Just last week I hit a jungle boy with my time/space machine while I was doing some detective consulting work. Damn kids with their vines everywhere. It wasn't like this 20 years from now ago.
posted by Smedleyman at 2:09 PM on June 18, 2009 [2 favorites]


I haven't gotten around to reading Moorcock yet, but I know that it's his work that Stormbringer in Nethack is drawn from, and that's particularly awesome in a yet-another-way-to-get-you-killed way. In Nethack, the artifact runesword named Stormbringer level-drains opponents, but the game disables checks when running into peaceful or tame monsters while it's wielded, so friendly monsters will get whacked by it instead of prompting "Are you sure you want to hit (monster)? (y/n)" This means one must be particularly careful when wielding it in, say, shops.

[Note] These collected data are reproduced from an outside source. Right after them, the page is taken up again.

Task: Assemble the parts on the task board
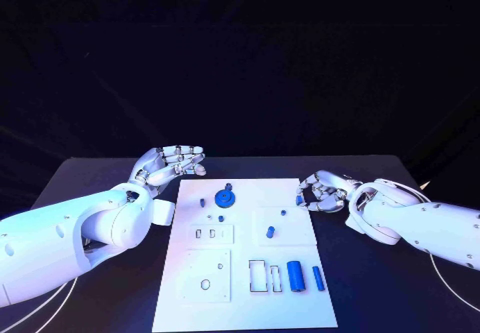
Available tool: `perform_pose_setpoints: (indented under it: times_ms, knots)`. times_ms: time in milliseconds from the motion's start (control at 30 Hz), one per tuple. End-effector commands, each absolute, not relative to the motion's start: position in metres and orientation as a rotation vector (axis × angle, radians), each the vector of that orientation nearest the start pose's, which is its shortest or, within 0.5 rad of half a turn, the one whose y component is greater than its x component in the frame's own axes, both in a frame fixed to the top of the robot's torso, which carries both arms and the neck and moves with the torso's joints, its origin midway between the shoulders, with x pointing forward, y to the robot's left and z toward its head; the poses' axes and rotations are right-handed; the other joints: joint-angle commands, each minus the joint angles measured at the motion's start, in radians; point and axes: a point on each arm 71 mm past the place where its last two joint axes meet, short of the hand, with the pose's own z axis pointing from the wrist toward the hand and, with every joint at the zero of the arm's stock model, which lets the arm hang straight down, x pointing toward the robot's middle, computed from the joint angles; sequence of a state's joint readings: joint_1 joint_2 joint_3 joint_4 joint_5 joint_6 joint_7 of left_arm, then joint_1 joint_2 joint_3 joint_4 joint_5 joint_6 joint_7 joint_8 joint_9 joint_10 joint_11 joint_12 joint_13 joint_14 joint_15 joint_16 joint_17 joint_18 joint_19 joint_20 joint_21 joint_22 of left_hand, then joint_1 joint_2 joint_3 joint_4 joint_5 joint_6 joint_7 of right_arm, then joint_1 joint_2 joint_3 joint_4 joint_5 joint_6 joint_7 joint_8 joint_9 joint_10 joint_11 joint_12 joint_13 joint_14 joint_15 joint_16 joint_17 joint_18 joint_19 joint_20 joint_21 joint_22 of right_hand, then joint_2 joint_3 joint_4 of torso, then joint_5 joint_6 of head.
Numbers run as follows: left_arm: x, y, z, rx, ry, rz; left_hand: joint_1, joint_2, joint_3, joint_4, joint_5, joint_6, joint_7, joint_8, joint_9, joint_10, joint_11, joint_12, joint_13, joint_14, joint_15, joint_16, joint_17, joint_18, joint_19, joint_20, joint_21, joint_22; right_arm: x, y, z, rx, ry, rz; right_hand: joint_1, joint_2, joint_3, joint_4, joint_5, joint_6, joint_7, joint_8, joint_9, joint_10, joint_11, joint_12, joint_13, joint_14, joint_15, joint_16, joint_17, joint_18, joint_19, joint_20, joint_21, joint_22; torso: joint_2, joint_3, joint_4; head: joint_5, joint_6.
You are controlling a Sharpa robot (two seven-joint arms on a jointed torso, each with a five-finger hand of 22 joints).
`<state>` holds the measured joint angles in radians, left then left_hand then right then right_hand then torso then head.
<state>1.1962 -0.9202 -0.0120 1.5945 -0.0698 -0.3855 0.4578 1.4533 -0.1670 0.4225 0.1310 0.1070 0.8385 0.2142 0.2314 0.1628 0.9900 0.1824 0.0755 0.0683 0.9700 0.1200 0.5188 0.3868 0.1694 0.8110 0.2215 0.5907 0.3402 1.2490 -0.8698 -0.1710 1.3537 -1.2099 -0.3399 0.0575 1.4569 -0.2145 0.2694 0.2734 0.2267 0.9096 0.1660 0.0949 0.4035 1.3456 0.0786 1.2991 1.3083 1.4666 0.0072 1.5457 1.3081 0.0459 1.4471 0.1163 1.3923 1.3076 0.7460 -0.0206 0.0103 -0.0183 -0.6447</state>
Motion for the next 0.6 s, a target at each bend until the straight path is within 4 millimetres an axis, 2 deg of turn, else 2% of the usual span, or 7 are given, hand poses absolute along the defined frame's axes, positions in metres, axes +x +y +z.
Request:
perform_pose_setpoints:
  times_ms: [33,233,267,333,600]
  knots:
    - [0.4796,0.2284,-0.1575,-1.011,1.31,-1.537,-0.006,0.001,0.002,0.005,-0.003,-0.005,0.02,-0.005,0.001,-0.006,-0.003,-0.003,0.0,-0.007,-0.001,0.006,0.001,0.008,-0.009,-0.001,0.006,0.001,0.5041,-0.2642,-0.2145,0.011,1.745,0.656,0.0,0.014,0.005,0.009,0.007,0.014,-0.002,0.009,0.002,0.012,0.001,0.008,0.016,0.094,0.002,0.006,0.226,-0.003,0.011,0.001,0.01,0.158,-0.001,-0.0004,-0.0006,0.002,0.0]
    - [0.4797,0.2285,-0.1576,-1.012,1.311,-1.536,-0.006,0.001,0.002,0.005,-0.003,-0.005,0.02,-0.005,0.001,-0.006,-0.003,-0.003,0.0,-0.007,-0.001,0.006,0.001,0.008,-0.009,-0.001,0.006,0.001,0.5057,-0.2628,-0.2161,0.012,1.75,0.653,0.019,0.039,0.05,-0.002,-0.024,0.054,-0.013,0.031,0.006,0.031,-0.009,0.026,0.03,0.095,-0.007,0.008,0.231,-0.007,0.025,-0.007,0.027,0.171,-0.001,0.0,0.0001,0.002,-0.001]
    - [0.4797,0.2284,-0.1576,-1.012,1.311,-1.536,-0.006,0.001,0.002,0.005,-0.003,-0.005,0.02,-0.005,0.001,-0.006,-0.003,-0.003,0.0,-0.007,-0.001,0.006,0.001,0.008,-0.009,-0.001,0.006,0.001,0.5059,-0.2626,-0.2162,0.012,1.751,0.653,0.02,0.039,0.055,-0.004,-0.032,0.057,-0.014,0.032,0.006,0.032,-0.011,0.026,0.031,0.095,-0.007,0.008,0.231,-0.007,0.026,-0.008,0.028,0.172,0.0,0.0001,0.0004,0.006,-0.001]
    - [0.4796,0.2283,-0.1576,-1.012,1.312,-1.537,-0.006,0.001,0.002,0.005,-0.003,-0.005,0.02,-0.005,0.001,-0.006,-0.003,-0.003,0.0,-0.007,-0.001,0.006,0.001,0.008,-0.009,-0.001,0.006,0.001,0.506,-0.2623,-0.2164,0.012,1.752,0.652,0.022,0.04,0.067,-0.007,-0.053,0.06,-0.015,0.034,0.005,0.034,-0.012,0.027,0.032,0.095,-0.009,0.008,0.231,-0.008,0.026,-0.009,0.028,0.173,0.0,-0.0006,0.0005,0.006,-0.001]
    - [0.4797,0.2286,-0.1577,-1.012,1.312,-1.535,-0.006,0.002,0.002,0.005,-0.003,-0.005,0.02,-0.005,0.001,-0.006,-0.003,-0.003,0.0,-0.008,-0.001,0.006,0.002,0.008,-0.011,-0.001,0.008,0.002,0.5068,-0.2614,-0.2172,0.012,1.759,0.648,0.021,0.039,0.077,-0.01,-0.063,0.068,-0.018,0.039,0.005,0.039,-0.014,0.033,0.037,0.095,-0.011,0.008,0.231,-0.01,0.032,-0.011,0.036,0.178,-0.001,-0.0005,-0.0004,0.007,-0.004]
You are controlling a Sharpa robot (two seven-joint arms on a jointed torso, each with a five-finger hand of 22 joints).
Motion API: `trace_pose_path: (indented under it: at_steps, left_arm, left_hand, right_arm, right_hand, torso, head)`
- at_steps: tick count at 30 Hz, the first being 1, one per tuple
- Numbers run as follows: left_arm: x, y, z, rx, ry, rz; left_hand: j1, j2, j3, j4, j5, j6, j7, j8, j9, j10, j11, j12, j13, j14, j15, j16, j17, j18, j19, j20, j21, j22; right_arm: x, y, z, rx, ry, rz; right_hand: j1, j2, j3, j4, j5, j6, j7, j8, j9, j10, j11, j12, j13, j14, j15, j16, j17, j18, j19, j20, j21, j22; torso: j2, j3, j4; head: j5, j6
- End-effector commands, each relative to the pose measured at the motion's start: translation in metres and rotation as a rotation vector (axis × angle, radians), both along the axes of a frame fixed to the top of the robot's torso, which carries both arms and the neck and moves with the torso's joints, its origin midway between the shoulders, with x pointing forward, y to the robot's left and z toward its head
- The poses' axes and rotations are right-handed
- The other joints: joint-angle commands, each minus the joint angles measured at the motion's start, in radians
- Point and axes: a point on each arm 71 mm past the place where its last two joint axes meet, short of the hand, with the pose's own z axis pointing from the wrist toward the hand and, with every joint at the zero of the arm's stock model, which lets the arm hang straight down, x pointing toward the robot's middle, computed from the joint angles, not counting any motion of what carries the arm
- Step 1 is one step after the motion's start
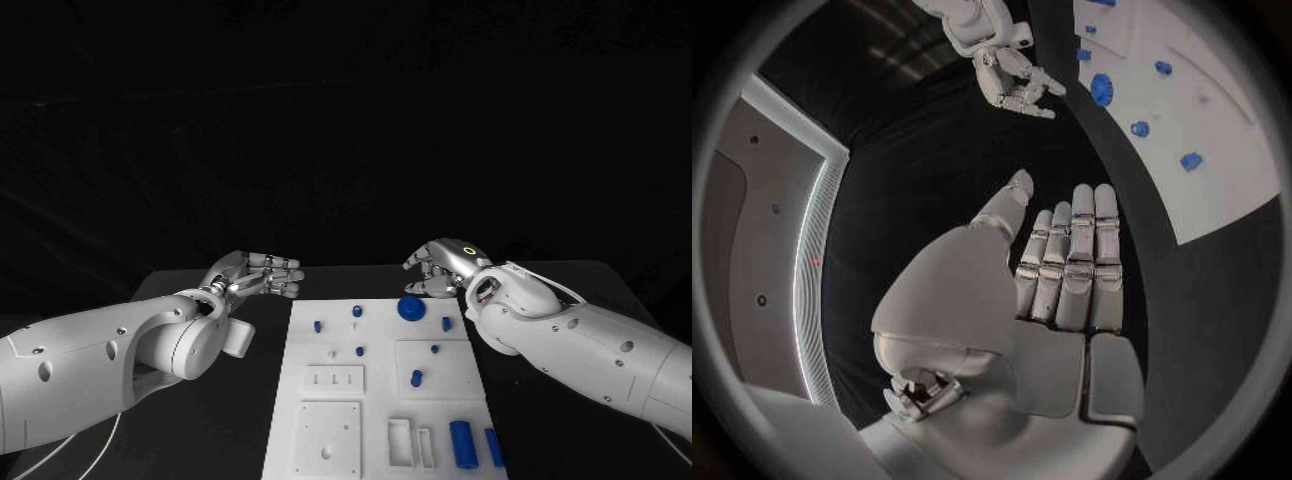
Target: Assemble the parts on the task board
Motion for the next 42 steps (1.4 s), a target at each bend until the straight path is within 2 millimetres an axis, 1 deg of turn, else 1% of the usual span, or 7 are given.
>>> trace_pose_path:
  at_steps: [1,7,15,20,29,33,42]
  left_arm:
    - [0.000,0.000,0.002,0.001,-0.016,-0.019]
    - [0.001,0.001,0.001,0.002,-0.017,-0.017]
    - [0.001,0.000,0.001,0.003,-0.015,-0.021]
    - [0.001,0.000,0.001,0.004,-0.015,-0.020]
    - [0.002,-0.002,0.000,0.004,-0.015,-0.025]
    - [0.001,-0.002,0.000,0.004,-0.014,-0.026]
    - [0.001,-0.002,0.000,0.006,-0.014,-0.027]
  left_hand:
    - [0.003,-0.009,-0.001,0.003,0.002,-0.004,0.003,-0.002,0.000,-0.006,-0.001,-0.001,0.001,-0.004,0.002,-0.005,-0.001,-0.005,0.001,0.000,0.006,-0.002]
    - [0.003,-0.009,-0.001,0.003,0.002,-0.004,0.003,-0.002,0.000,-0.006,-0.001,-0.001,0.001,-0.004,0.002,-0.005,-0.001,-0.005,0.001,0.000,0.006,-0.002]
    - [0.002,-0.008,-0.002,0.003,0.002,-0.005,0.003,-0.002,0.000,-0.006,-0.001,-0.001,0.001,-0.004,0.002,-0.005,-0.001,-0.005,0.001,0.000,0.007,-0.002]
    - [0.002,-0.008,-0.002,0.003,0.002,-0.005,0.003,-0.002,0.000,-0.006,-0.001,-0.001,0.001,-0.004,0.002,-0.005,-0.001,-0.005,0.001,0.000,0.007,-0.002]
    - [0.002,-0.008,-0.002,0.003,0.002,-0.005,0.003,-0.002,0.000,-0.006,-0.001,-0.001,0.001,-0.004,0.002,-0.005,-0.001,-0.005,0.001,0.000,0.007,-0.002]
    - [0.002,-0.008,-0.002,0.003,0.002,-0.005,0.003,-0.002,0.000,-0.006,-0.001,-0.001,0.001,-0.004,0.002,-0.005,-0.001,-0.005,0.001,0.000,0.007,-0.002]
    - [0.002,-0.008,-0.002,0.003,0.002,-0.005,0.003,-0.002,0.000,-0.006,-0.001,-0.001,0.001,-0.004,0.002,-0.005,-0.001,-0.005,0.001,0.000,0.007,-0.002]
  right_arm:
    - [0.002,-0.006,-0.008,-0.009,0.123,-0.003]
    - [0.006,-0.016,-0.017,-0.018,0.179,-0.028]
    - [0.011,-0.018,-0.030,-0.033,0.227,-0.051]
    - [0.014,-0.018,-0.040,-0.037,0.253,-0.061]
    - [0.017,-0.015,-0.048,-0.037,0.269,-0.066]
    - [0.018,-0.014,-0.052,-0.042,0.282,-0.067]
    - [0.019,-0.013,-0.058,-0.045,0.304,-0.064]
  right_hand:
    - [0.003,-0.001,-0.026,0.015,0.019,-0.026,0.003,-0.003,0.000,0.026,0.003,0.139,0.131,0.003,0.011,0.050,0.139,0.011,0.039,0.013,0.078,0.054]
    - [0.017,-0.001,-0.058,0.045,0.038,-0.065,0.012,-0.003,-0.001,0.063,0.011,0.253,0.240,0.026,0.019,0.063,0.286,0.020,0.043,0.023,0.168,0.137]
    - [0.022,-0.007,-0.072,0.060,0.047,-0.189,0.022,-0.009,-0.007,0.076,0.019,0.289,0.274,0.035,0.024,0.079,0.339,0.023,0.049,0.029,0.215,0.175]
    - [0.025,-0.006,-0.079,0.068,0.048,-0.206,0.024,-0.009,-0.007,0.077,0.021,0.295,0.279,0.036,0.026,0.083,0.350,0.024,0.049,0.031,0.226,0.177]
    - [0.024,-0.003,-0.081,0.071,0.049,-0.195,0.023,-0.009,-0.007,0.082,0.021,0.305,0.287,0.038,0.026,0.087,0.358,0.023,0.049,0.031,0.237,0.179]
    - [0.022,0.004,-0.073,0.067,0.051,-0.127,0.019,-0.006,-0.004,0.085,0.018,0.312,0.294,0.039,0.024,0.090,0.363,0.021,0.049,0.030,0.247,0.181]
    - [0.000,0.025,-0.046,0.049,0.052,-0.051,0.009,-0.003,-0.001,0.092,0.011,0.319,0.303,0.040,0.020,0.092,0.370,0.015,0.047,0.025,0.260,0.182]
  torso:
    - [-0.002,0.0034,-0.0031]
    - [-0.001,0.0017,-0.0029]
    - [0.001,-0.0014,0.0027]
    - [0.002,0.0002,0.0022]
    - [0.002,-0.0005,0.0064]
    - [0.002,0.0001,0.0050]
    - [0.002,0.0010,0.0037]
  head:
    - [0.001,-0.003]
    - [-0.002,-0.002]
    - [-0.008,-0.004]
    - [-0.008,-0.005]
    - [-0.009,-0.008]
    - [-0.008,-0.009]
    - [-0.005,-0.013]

(Nethack is absolutely loaded with these kinds of references. It's even got Twoflower from Discworld!)
posted by JHarris at 5:45 PM on June 18, 2009


Gawsh. I love me some Moorcock. Um...I don't think that came out right. I adored his sword and sorcery in my early teens, and devoured his other works as well. An ideal Saturday afternoon involved a new Moorcock paperback and a stack of homemade cinammon sugar cookies.

Anyway, I have to put in a word for the Dancers at the End of Time books. Although some chapters remind me of those self-consciously wacky 60's movie scenes with lots of people running around in fast motion, by and large I still find them a lot of fun - more Wodehouse than Robert E. Howard.
posted by gamera at 6:50 PM on June 18, 2009


thank god this thread is still open.

for those who were wondering: you can download the first collection of elric stories (The Soul Stealer) to the kindle or iphone kindle app for free. I have done so.

in small text, because it's less important: I am, in what I hope is good faith, going to read the entire thing, but at this point I have to continually remind myself "he did it first, he did it first, he did it first." this is not a criticism of moorcock, but at this point in my reading career, it is VERY difficult for me to separate his work from the crappy TSR books or (god help me) other nearly fan-fiction-y terrible writing that emulates his work. I am laboring, at this point, to continually remind myself that nothing like it had existed at the time of his writing, and that he admits himself (in his preface to the collection and elsewhere) that the writing at this time was angsty, hastily done, and relatively immature. nevertheless, I'm sticking with it.